By contrast, the Upstate receives about a third of the state’s visitors but only about 15 percent of tourism spending, Parrish said

Still, Parrish and other experts said, Greenville’s gradual rise as a tourism destination has tapped into something visitors want beyond resorts and marquee attractions.

“It’s all about being authentic about who you are,” Parrish said.

Visit Greenville’s Stone said the area has benefited from a shift in U.S. vacation behavior from extended visits once or twice a year to weekend trips a dozen times a year.

“People want to get out and away, away from technology,” Stone said. “There’s a hunger for doing things. Myrtle Beach and Hilton Head, they have been around for decades upon decades. We’re just the baby crawling. We are the bright, shiny thing that young people want to play with.”

No disrespect to Asheville, he said, “but people have been there.” As for Myrtle Beach, it lacks the city center, the feeling of community, that Greenville offers.

Jonathan Brashier, general manager of the Aloft hotel in downtown Greenville, said the four major areas he is seeing tourists come from are Ohio, Boston, New York and Chicago.

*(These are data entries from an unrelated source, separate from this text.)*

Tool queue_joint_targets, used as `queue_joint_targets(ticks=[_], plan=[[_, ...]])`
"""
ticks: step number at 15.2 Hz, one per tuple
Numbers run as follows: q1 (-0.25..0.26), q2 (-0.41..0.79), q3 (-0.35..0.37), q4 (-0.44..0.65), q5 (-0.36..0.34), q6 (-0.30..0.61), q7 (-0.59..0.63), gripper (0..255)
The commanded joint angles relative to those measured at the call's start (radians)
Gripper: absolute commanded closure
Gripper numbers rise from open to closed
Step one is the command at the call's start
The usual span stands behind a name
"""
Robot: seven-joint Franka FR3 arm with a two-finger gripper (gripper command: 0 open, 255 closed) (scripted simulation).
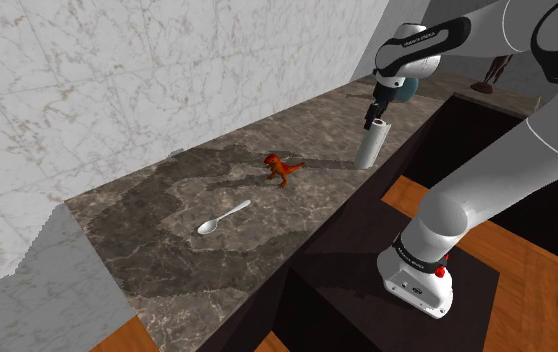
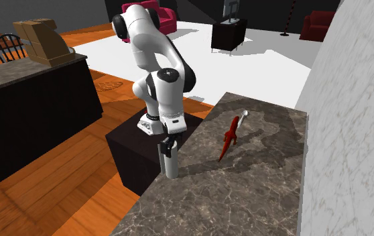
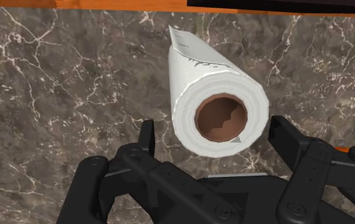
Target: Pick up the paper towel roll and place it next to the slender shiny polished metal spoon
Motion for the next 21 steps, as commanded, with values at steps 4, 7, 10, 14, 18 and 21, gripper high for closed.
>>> queue_joint_targets(ticks=[4, 7, 10, 14, 18, 21], plan=[[0.000, 0.007, -0.003, -0.011, 0.002, 0.018, -0.002, 0], [0.000, 0.007, -0.003, -0.011, 0.002, 0.018, -0.002, 0], [0.000, 0.007, -0.003, -0.010, 0.002, 0.018, -0.002, 255], [0.000, 0.007, -0.003, -0.010, 0.002, 0.018, -0.002, 255], [0.000, 0.007, -0.003, -0.011, 0.002, 0.018, -0.002, 255], [-0.001, -0.013, 0.004, 0.014, -0.004, -0.025, 0.004, 255]])
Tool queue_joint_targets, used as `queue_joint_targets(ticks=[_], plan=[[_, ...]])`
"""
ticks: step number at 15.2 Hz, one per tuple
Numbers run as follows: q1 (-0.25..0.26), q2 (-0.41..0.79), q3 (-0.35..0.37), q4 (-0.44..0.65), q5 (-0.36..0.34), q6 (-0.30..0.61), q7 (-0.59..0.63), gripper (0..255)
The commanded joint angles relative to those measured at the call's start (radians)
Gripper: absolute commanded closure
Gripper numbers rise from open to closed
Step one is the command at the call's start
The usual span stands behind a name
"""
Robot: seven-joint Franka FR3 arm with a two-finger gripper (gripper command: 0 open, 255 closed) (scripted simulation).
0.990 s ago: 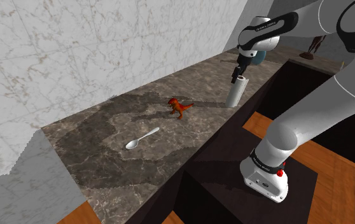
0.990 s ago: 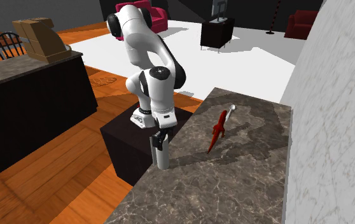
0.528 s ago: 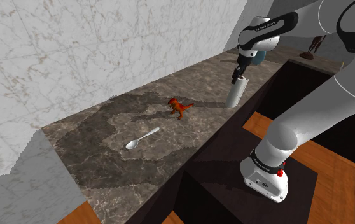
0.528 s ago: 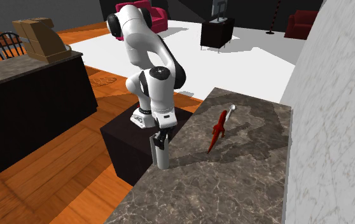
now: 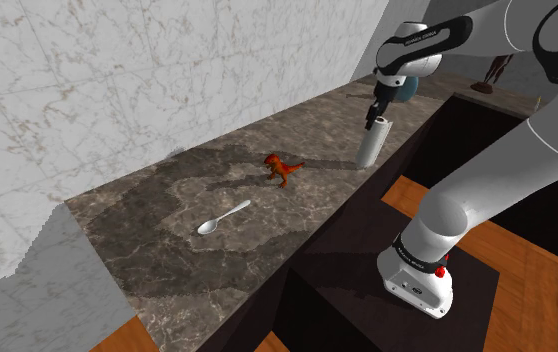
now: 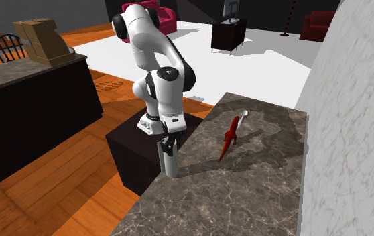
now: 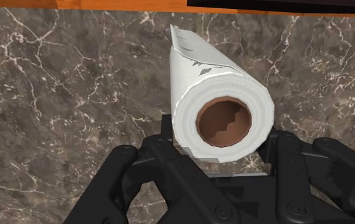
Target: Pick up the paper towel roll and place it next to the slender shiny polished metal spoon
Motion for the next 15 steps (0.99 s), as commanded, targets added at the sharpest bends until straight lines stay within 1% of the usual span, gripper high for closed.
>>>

“They’ve come here to see what it’s all about, and they aren’t disappointed,” Brashier said.

Making a good impression on all these new visitors - and ensuring they come back - starts with the details, said Angie Prosser, Greenville’s director of public information and events. Parks crews tend to flower beds and commit tens of thousands of dollars annually caring for the tree canopy, she said.

“Those pansies don’t get there automatically,” Prosser said. “Somebody has to pull out the weeds and dead stuff.”

Prosser said the city has also made a point of providing pedestrians with a little surprise around every corner - from public art and plazas to the Liberty Bridge at Falls Park and the Swamp Rabbit Trail.

Meanwhile, people can also find their way around easily, said Clemson’s Norman.

“Greenville is known regionally for its signage,” Norman said. “Tourists, if they don’t know their way, spend a lot of time wandering around.”

Street crews empty scores of cigarette bins daily; blow leaves and debris off the sidewalks two or three times a week; scrub gum off the cement; and wipe down handrails, said Streets and Sidewalks Supervisor Ben Carroll. The work never ends: By the time crews finish a cleaning run from Beattie Place at the Hyatt to Markley Street at Fluor Field, the cans are full again.

Along with city workers, Stone credits the county’s more than 10,000 hospitality employees for helping increase the area’s popularity.

“That’s been the magic for us,” Stone said. “The workforce is giving people a great experience.”

Patrice Johnson, a welcome desk talent member at Greenville’s Aloft hotel, has worked at hotels for for more than 10 years. She commutes 20 to 30 minutes (one-way) from her home in Duncan to her job downtown. Her 7 a.m. to 3 p.m. shift gets her home in time to take care of her three children.

“To me, hospitality equals happiness,” Johnson said. “It’s something different every day.”